Department of Internal Medicine, Division of Medical Informatics, University of Kansas Medical Center, Kansas City, Kansas, USA.
Big Data Decision Institute, Jinan University, Guangzhou, PRC.
J Am Med Inform Assoc. 2019 Mar 1;26(3):242-253. doi: 10.1093/jamia/ocy165.
Diabetic kidney disease (DKD) is one of the most frequent complications in diabetes associated with substantial morbidity and mortality. To accelerate DKD risk factor discovery, we present an ensemble feature selection approach to identify a robust set of discriminant factors using electronic medical records (EMRs).

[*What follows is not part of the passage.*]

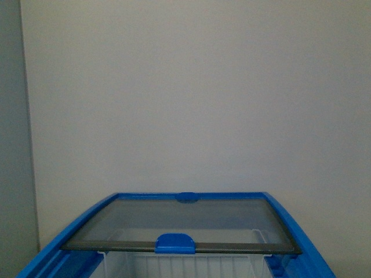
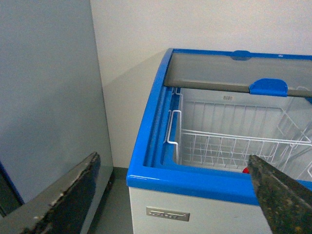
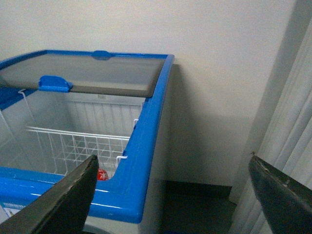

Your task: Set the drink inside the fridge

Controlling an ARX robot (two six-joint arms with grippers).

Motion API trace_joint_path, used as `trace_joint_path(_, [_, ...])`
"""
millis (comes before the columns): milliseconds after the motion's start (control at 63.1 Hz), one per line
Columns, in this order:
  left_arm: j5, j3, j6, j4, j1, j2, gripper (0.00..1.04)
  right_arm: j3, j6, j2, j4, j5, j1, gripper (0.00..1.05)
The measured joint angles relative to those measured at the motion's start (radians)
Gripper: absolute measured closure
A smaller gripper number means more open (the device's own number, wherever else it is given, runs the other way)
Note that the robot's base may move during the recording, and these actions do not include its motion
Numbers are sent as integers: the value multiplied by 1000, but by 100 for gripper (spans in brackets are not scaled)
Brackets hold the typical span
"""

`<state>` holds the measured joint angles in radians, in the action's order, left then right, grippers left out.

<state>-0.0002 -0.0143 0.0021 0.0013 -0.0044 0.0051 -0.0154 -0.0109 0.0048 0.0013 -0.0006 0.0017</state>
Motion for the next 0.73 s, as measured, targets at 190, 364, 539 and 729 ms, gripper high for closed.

We identified a retrospective cohort of 15 645 adult patients with type 2 diabetes, excluding those with pre-existing kidney disease, and utilized all available clinical data types in modeling. We compared 3 machine-learning-based embedded feature selection methods in conjunction with 6 feature ensemble techniques for selecting top-ranked features in terms of robustness to data perturbations and predictability for DKD onset.
The gradient boosting machine (GBM) with weighted mean rank feature ensemble technique achieved the best performance with an AUC of 0.82 [95%-CI, 0.81-0.83] on internal validation and 0.71 [95%-CI, 0.68-0.73] on external temporal validation. The ensemble model identified a set of 440 features from 84 872 unique clinical features that are both predicative of DKD onset and robust against data perturbations, including 191 labs, 51 visit details (mainly vital signs), 39 medications, 34 orders, 30 diagnoses, and 95 other clinical features.
Many of the top-ranked features have not been included in the state-of-art DKD prediction models, but their relationships with kidney function have been suggested in existing literature.
Our ensemble feature selection framework provides an option for identifying a robust and parsimonious feature set unbiasedly from EMR data, which effectively aids in knowledge discovery for DKD risk factors.
糖尿病肾病(DKD)是糖尿病最常见的并发症之一,与大量发病率和死亡率相关。为了加速 DKD 危险因素的发现,我们提出了一种集成特征选择方法,使用电子病历(EMR)来识别一组稳健的判别因素。
我们确定了一个包含 15645 名成年 2 型糖尿病患者的回顾性队列,排除了那些有预先存在的肾脏疾病的患者,并在建模中利用了所有可用的临床数据类型。我们比较了 3 种基于机器学习的嵌入式特征选择方法与 6 种特征集成技术,以选择在数据扰动和 DKD 发病预测方面表现稳健的顶级特征。
梯度提升机(GBM)与加权平均秩特征集成技术在内部验证中的 AUC 为 0.82[95%CI,0.81-0.83],在外部时间验证中的 AUC 为 0.71[95%CI,0.68-0.73],表现最佳。该集成模型从 84872 个独特的临床特征中识别出了一组 440 个特征,这些特征既可以预测 DKD 的发病,又可以对数据扰动具有稳健性,包括 191 个实验室、51 个就诊细节(主要是生命体征)、39 种药物、34 个医嘱、30 个诊断和 95 个其他临床特征。
许多排名最高的特征都没有被纳入最先进的 DKD 预测模型中,但它们与肾功能的关系在现有文献中已经有所提及。
我们的集成特征选择框架为从 EMR 数据中识别稳健和简约的特征集提供了一种选择,这有效地帮助了 DKD 危险因素的知识发现。